Vous nous dites que la propriété publique de GDF n'a pas empêché la majoration des prix du gaz. Mais ce n'est absolument pas une réponse au risque de montée vertigineuse de ces prix à la suite de la privatisation et ce n'est pas une raison pour laisser le marché seul maître de l'évolution des tarifs du gaz et de l'énergie.

Vous le reconnaissez d'ailleurs vous-même, monsieur le ministre, puisque vous instituez, par cet article, un tarif social de vente du gaz. C'est donc bien - ou du moins on peut l'interpréter ainsi - que vous ne faites pas confiance au seul marché. Nous estimons, quant à nous, que le marché ne peut effectivement pas, à lui seul, assurer l'égal accès de tous à ce bien fondamental.

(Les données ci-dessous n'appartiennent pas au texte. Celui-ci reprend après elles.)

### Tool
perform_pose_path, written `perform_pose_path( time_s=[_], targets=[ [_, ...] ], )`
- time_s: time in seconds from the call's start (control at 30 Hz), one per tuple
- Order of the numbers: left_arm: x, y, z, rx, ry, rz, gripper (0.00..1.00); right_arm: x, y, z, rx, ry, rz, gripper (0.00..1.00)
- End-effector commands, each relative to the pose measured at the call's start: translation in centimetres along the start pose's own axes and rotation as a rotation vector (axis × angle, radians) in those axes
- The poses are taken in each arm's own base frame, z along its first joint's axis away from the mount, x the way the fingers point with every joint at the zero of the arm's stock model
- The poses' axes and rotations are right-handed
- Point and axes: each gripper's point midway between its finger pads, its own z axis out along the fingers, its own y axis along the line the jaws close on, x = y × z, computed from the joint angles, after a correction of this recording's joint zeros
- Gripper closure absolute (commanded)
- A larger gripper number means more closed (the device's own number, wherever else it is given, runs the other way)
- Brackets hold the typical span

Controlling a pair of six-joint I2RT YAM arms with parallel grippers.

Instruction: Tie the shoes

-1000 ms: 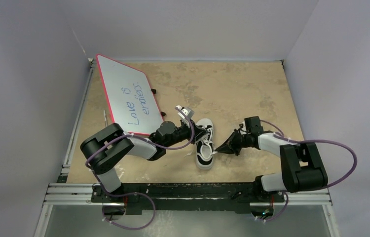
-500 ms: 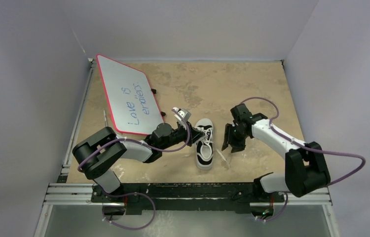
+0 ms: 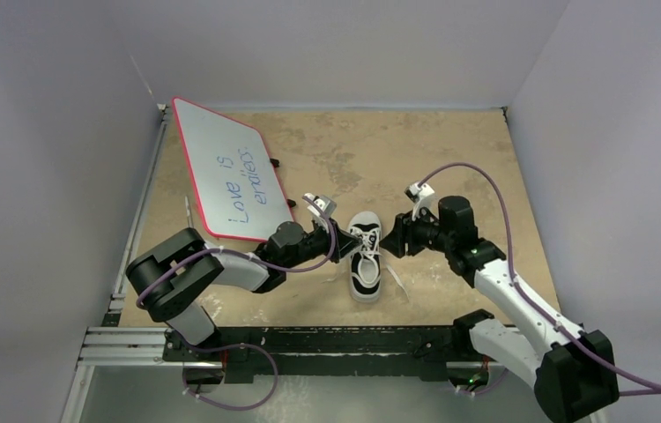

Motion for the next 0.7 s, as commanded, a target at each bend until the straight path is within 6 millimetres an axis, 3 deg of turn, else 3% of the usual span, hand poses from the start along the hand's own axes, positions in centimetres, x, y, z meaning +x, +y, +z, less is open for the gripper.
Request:
perform_pose_path(
  time_s=[0.0, 0.2, 0.33, 0.57, 0.67],
  targets=[
    [-2.4, -1.0, -0.2, 0.046, -0.088, -0.026, 1.0, -2.3, 2.8, 0.4, -0.214, -0.201, -0.257, 0.5],
    [-2.6, -1.0, -0.1, 0.058, -0.088, -0.039, 1.0, 0.5, 3.0, 2.5, -0.314, -0.093, -0.193, 0.59],
    [-2.7, -0.9, -0.1, 0.06, -0.082, -0.039, 1.0, 0.2, 2.5, 3.1, -0.286, -0.122, -0.152, 0.61],
    [-2.7, -1.0, 0.1, 0.068, -0.078, -0.043, 1.0, 2.0, 1.8, 4.1, -0.281, -0.03, -0.101, 0.72],
    [-2.7, -0.9, 0.2, 0.07, -0.074, -0.046, 1.0, 1.4, 1.6, 3.8, -0.246, -0.057, -0.075, 0.74]
  ],
)
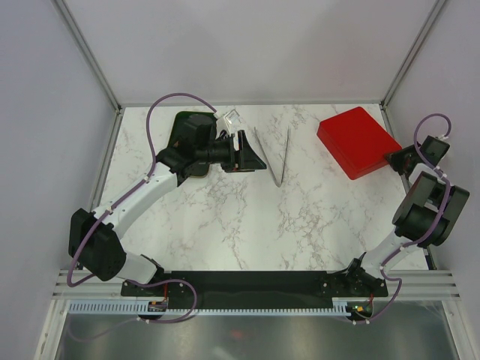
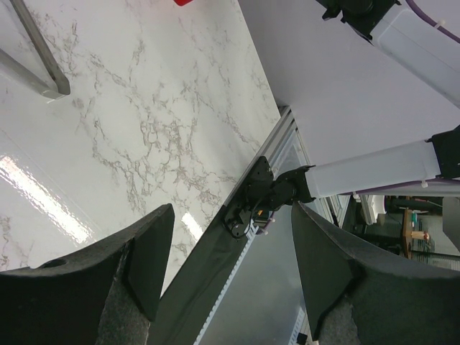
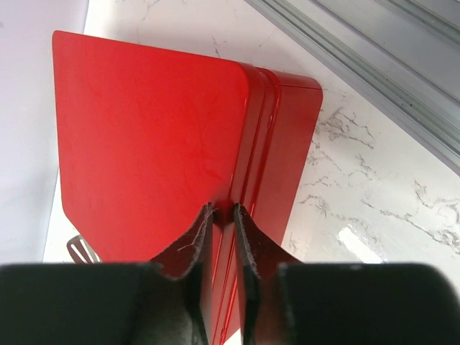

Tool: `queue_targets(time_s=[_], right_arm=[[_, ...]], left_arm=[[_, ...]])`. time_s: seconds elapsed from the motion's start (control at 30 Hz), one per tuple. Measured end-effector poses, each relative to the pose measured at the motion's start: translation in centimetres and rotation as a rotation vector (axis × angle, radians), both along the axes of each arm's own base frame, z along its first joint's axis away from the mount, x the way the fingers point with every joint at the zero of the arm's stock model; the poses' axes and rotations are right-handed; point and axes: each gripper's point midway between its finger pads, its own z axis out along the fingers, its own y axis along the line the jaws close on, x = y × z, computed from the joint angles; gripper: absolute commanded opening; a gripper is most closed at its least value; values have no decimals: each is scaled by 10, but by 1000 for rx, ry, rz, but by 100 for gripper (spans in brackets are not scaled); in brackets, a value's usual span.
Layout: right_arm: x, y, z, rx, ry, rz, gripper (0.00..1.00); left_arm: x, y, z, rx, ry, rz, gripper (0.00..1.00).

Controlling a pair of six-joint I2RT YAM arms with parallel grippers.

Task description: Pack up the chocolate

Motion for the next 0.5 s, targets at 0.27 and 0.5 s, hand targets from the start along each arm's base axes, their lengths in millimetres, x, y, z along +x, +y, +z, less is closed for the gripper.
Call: queue_targets(time_s=[0.27,0.5], right_arm=[[0,-1,-1,-15,-35,-15,16],[-3,-3,-2,-35,-35,-23,47]], left_arm=[[0,0,0,0,0,0,74],[0,0,0,0,0,1,74]])
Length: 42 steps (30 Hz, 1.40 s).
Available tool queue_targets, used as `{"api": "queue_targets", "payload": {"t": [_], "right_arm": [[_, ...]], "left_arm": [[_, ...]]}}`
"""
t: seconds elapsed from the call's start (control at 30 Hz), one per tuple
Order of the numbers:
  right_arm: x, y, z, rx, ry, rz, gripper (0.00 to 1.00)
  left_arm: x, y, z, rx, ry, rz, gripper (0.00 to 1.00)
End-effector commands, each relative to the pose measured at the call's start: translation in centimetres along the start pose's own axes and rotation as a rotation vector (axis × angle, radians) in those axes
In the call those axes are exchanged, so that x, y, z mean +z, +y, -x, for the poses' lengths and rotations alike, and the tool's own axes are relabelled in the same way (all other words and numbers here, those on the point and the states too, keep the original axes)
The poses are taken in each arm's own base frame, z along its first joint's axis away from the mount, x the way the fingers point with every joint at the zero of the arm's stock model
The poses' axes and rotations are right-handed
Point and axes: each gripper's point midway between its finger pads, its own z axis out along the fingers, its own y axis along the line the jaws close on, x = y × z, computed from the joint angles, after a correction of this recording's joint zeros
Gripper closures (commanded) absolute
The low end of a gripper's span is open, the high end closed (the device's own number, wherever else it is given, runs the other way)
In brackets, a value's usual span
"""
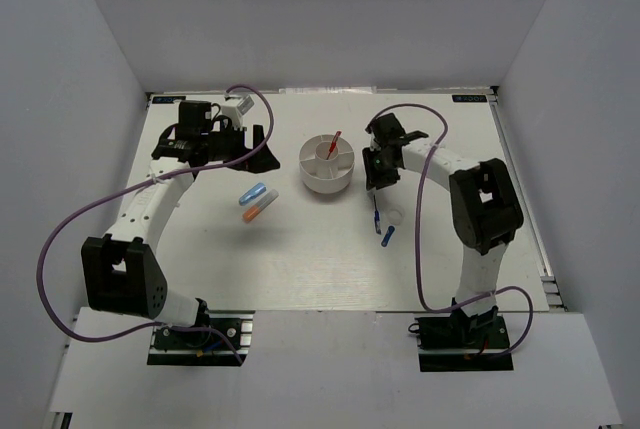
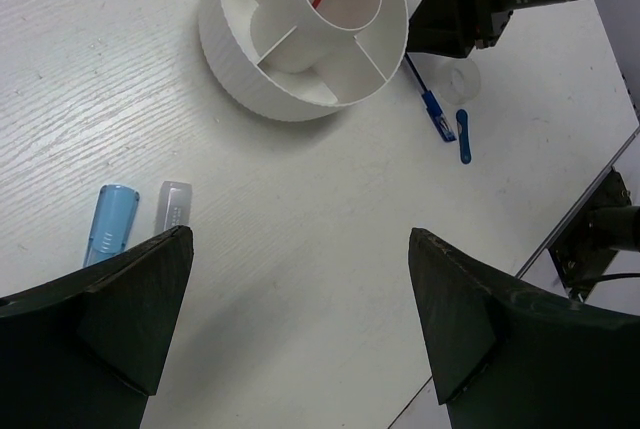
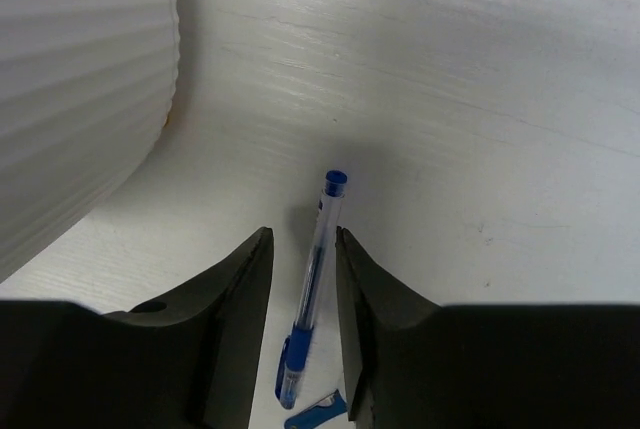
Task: Sort the stationery into containers
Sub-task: Pick up the pen from the center of the board.
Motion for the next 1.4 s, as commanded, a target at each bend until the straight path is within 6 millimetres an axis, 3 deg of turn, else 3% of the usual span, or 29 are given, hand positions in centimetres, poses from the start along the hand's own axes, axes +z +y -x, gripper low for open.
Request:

De plus, le manque à gagner créé par ce tarif social serait compensé par une taxe sur les producteurs d'énergie nucléaire et hydroélectrique, c'est-à-dire EDF, taxe qui pèsera inévitablement sur les coûts de production de l'opérateur et, par la suite, sur les coûts de l'électricité. Elle viendra, à son tour, alimenter la hausse du tarif réglementé. C'est un cercle vicieux que nous récusons.

Bien sûr, ce projet de loi maintient, à titre transitoire, un tarif réglementé. C'est l'objet de l'article 3 que nous examinerons ultérieurement.

Mais on peut imaginer qu'une fois privatisé, le nouvel opérateur privé fera tout son possible pour échapper au tarif réglementé, au nom de la libre concurrence, et nous craignons qu'il n'ait les moyens d'imposer à l'État un alignement sur le prix du marché.

Nous proposons, au contraire, le maintien durable d'un tarif réglementé, parce que le prix de l'énergie représente un facteur essentiel de la compétitivité des entreprises - pour celles qui ont renoncé au tarif régulé - et parce que le prix de l'énergie pèse fortement sur le pouvoir d'achat des ménages.

Nous avions d'ailleurs proposé la création d'une couverture énergétique universelle pour les personnes défavorisées, proposition qu'il eût sans doute été opportun d'examiner.

Nous considérons également que la multiplication des situations de précarité et d'exclusion rend encore plus criante la nécessité de renforcer le dispositif des tarifs sociaux du gaz, comme de l'électricité.

Dans ce but, nous avons déposé, sur cet article, cinq amendements visant à améliorer la notion de tarif social du gaz et en faire un outil de solidarité véritable pour les personnes en difficulté.

L'accès à l'énergie est évidemment lié à la question du prix, donc à l'instauration de ce tarif social, que nous appelons de nos voeux en déposant ces amendements.